This brings us to the third step of plaintiffs' logic in this case: that as a result of the violation of the Juvenile Procedures Act, plaintiffs introduced sufficient evidence to reach the jury on Count I of the complaint, their negligence per se count. It is here that we have the most difficulty with plaintiffs' theory of the case. Negligence is an unintentional tort based on the failure of the defendant to perform a duty with due care resulting in injury to the plaintiff. See Restatement (Second) of Torts § 282 cmt. d. (contrasting negligence with intentional torts). This case is a dispute over the right of defendants to take certain actions with respect to a runaway child, consistent with their assumed role as an intermediary between the parents and their child. Every act of Connor about which plaintiffs complain was done intentionally and pursuant to policy of LFC. See Hockensmith v. Brown, 929 S.W.2d 840, 845 (Mo.Ct.App.1996) (theories of intentional tort and negligence are mutually exclusive). Plaintiffs do not complain that defendants committed malpractice or otherwise were professionally negligent; instead they complain that defendants had no right to intervene. Nor is this a case in which it could be said that defendants were negligent with respect to the alleged harm. Connor expected that his actions would keep Jeremy separated from his parents unless a negotiated settlement was reached and that Jeremy would become aware of his legal options.
This case is vastly different from Sabia v. State, 164 Vt. 293, 669 A.2d 1187 (1995), the case on which plaintiffs primarily rely. In Sabia, we held, based on specific statutes that define the responsibilities of SRS social workers, that plaintiff children could bring a negligence action against the State based on the failure of the workers to protect them after they had knowledge of continuing sexual assaults on them by their stepfather. Unlike this case, the statutes relied upon in Sabia were intended to protect plaintiffs from the harm that occurred and thus gave rise to a duty of care.
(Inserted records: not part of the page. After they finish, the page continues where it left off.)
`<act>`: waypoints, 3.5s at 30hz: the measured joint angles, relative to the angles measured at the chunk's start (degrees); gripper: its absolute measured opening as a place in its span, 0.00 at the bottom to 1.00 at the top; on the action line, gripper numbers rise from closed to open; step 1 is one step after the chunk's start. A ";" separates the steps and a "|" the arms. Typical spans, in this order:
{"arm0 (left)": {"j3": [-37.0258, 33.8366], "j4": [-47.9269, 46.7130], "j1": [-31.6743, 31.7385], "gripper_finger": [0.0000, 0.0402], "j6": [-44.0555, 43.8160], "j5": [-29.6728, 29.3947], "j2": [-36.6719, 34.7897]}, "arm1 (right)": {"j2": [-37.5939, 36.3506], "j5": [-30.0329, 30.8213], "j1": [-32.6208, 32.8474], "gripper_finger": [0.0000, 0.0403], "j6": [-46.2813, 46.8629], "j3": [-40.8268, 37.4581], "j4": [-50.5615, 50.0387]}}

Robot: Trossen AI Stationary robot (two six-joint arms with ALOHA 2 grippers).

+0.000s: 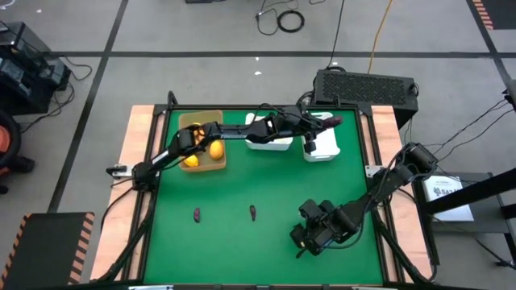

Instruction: Sort produce into baskets

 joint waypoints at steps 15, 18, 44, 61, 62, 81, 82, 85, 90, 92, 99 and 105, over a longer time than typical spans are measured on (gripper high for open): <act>-0.02 1.05 0.02 0.67 -0.07 -1.77 0.00 | 0.00 0.02 0.00 0.70 0.00 -0.02 3.45; -0.08 -0.90 -0.02 0.68 -0.16 -3.28 -0.69 | 0.00 0.02 0.00 0.70 0.00 -0.02 3.53; -0.02 -80.23 -9.14 0.68 -10.27 -1.07 -21.82 | 0.00 9.03 -0.11 0.70 -20.81 -0.04 10.68; -32.24 -71.62 -35.97 0.68 -35.56 -0.99 -44.68 | 4.99 10.62 5.50 0.70 -24.04 -0.07 16.92; -35.03 -67.62 -38.16 0.68 -38.04 -2.21 -46.90 | 5.34 10.66 5.78 0.70 -24.04 -0.09 17.05; -52.00 -74.31 -46.26 0.68 -81.50 -13.51 -49.27 | 7.63 8.92 6.97 0.70 -22.63 -0.04 24.80; -52.52 -75.24 -46.56 0.68 -83.46 -12.76 -49.29 | 7.63 8.90 7.09 0.70 -23.29 -0.04 25.07; -54.38 -75.44 -47.54 0.68 -86.34 -10.04 -49.27 | 7.63 8.98 7.13 0.70 -24.32 -0.04 25.30; -59.48 -69.40 -48.37 0.68 -87.76 -8.30 -49.27 | 7.63 9.03 7.18 0.70 -24.07 -0.04 25.30; -61.89 -66.13 -48.39 0.68 -88.12 -5.73 -49.27 | 7.63 8.97 7.46 0.70 -24.06 -0.04 25.30; -68.00 -60.64 -48.41 0.68 -91.40 -5.45 -49.27 | 7.63 8.85 8.07 0.70 -24.21 -0.04 25.26; -71.14 -55.11 -48.41 0.68 -91.34 -4.26 -49.56 | 7.63 8.85 8.04 0.70 -24.24 -0.04 25.22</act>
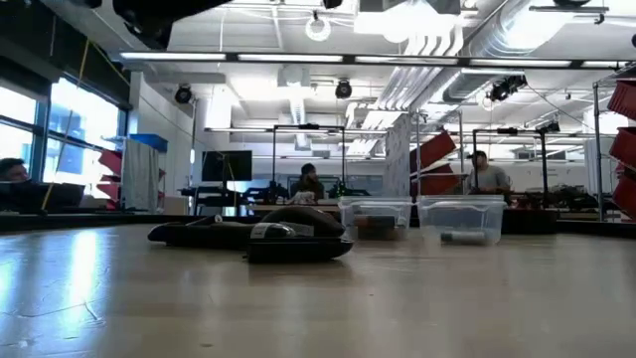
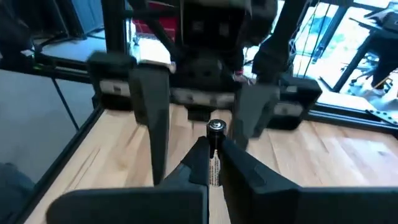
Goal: Insert battery
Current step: Insert the silver battery into the remote battery compartment
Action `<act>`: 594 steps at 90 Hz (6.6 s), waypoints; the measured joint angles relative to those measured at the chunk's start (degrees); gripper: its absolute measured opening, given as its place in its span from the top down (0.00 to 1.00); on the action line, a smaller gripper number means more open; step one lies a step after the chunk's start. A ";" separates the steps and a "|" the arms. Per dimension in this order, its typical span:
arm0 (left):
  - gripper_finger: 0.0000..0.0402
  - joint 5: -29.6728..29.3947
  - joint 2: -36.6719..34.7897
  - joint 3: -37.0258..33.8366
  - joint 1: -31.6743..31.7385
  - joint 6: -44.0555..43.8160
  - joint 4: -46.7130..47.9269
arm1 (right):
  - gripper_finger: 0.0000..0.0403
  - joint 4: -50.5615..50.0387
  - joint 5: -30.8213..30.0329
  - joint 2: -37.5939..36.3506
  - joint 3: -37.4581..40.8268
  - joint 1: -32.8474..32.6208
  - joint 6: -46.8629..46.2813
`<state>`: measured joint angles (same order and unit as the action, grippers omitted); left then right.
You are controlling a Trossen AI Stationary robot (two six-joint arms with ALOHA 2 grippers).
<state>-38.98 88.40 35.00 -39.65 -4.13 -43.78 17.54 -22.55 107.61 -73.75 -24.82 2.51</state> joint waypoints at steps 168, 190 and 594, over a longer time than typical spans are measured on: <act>0.97 6.46 -0.88 11.72 6.33 -14.80 46.28 | 0.69 -24.59 6.31 6.18 -10.82 4.55 -9.77; 0.97 6.91 0.14 11.72 6.18 -14.19 44.01 | 0.72 -23.00 6.24 7.48 -10.82 4.55 -9.57; 0.59 -10.81 -17.02 -22.03 -1.82 -35.72 24.60 | 0.83 15.19 -13.14 18.88 1.85 4.14 -11.37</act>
<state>-49.79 71.37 12.97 -41.47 -39.85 -19.17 32.74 -35.68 126.49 -71.90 -20.68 -8.87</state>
Id. at 299–300, 669 A.2d at 1191–92. Plaintiffs alleged that the workers were professionally negligent.
Whether we view this as an intentional tort action, or an action for damages caused by violation of the statute, it is not a negligence action. Plaintiffs' labels alone cannot control the substance of the case. See Benavidez v. United States, 177 F.3d 927, 931 (10th Cir.1999) (allegation of negligence cannot turn an intentional tort into negligent conduct); United National Ins. Co. v. The Tunnel, Inc., 988 F.2d 351, 354 (2d Cir.1993) (plaintiff cannot prevail by dressing up intentional tort action as a negligence action). We have recognized this principle in cases where a plaintiff labels an alleged intentional tort as negligent conduct in order to achieve insurance coverage. See TBH v. Meyer, 168 Vt. 149, 153, 716 A.2d 31, 34 (1998) (“We must focus on the factual allegations in [the] complaint and not on the legal theories asserted․”); Nationwide Mut. Fire Ins. Co. v. Lajoie, 163 Vt. 619, 620, 661 A.2d 85, 86 (1995) (mem.).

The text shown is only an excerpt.